What is being asked: Filter this material down to the lines that hold "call", copying each one.

Recorded data: Begin

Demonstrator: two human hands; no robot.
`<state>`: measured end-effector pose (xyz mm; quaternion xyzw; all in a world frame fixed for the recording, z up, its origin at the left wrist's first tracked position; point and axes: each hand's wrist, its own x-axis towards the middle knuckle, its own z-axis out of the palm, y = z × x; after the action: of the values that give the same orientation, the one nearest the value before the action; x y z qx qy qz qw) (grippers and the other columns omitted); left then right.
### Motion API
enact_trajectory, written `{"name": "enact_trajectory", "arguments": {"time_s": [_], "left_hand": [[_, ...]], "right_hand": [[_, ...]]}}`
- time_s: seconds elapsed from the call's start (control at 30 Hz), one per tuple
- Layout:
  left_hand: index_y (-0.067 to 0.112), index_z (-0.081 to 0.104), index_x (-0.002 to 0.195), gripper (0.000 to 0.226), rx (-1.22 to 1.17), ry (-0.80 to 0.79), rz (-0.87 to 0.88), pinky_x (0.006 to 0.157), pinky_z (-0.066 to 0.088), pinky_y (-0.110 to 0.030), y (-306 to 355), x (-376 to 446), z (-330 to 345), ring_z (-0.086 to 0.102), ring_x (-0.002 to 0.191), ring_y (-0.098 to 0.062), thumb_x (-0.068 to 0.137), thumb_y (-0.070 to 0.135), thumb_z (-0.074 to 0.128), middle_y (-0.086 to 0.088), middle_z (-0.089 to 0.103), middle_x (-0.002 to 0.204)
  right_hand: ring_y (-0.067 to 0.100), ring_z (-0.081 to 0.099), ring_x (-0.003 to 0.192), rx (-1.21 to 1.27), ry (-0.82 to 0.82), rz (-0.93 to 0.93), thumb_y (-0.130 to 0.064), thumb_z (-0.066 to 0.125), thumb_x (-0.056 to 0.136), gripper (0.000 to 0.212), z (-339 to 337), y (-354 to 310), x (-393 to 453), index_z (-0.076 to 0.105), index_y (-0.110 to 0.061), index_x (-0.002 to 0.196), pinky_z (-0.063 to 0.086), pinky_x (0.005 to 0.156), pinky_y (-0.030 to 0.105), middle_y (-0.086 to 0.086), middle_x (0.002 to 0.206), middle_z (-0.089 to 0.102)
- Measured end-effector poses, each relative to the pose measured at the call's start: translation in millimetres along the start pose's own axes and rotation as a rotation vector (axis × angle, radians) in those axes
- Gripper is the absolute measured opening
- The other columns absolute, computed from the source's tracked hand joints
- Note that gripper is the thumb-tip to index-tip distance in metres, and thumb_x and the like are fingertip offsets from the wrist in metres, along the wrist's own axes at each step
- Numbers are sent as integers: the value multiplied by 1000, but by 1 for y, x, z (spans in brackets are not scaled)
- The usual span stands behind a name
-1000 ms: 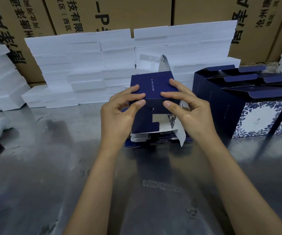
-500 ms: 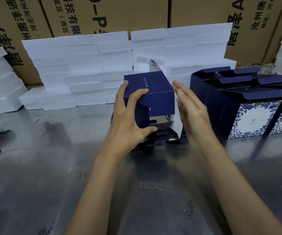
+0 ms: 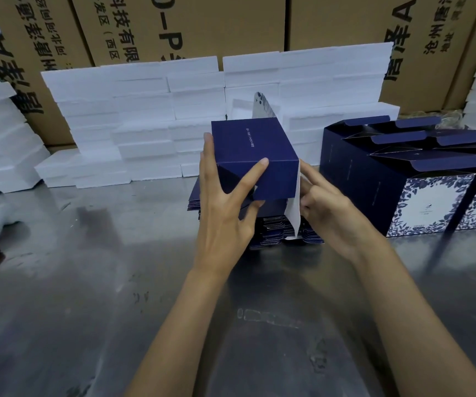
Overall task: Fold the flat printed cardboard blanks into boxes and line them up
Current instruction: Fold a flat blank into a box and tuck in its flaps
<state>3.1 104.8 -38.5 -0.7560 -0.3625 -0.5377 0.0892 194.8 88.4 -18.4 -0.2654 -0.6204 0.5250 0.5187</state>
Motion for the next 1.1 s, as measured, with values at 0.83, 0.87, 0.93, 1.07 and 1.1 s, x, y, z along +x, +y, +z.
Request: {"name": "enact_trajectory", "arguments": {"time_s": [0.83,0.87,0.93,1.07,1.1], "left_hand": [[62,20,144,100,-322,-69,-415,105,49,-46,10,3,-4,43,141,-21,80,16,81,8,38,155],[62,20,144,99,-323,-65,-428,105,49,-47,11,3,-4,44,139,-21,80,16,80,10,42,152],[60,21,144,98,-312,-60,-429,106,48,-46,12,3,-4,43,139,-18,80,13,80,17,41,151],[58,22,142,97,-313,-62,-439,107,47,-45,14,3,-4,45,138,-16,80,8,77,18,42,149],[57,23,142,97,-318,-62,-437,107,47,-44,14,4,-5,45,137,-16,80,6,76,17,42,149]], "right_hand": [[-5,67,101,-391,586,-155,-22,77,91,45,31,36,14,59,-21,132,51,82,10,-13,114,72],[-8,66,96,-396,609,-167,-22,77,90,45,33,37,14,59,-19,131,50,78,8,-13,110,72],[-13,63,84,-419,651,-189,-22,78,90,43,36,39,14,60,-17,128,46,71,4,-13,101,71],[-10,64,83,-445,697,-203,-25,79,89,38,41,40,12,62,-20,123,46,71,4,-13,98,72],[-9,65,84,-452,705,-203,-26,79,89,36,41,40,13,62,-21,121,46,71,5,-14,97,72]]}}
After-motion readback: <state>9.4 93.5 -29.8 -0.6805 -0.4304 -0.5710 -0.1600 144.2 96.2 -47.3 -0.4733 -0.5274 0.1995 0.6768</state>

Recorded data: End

Task answer:
- time_s: seconds elapsed from the call's start (control at 30 Hz), one per tuple
- Measured end-effector poses, each relative to the pose measured at the call's start: translation in millimetres along the start pose's own axes and rotation as a rotation vector (axis × angle, radians) in those axes

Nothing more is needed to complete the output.